__WORK ITEM__
Extract the lines that carry the string "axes" from the listing.

__EXERCISE DATA__
Content starts
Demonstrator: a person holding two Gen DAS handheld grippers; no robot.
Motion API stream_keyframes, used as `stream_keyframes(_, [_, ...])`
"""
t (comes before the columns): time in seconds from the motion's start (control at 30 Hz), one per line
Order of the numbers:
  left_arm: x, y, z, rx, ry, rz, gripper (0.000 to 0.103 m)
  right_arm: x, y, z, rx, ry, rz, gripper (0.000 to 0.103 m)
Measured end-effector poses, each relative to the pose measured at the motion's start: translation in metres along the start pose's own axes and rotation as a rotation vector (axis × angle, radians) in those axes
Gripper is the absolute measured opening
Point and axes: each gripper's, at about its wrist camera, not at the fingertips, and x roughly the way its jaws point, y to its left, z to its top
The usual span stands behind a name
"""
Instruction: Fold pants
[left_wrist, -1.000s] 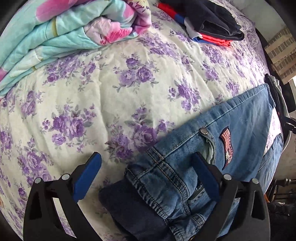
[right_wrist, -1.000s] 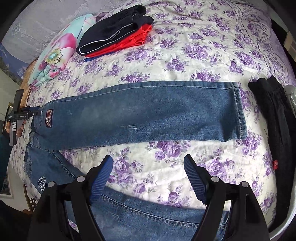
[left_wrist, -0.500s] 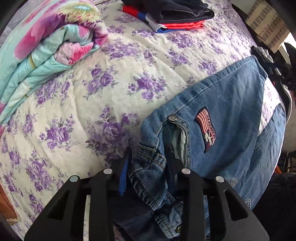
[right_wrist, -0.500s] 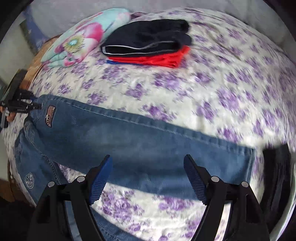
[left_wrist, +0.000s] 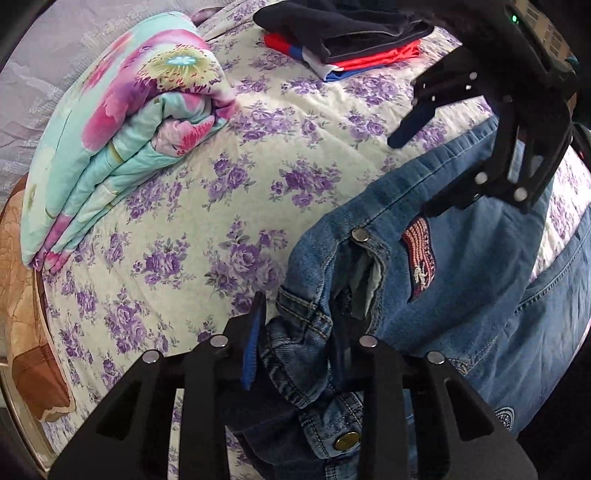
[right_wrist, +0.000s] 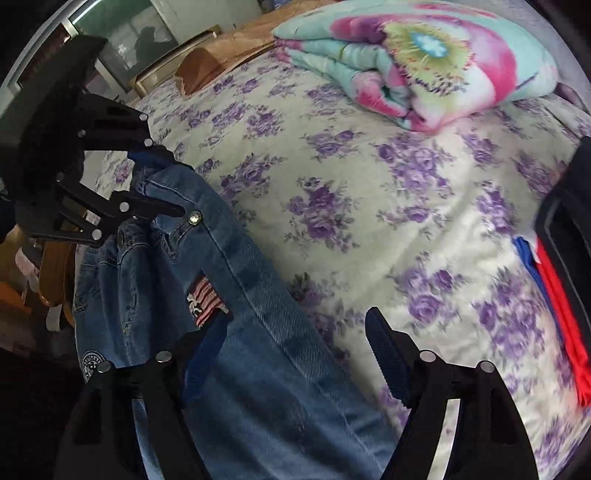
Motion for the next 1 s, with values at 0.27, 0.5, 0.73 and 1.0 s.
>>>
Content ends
__EXERCISE RESULT__
Measured end-effector poses, each relative to the pose measured at the motion's start: translation in metres along the start pose's own axes and rotation as a rotation vector (axis × angle, radians) in those axes
Point and axes: each gripper's, at about its wrist camera, not at the fingertips, and x roughly the way its jaws point, y to its left, z to its top

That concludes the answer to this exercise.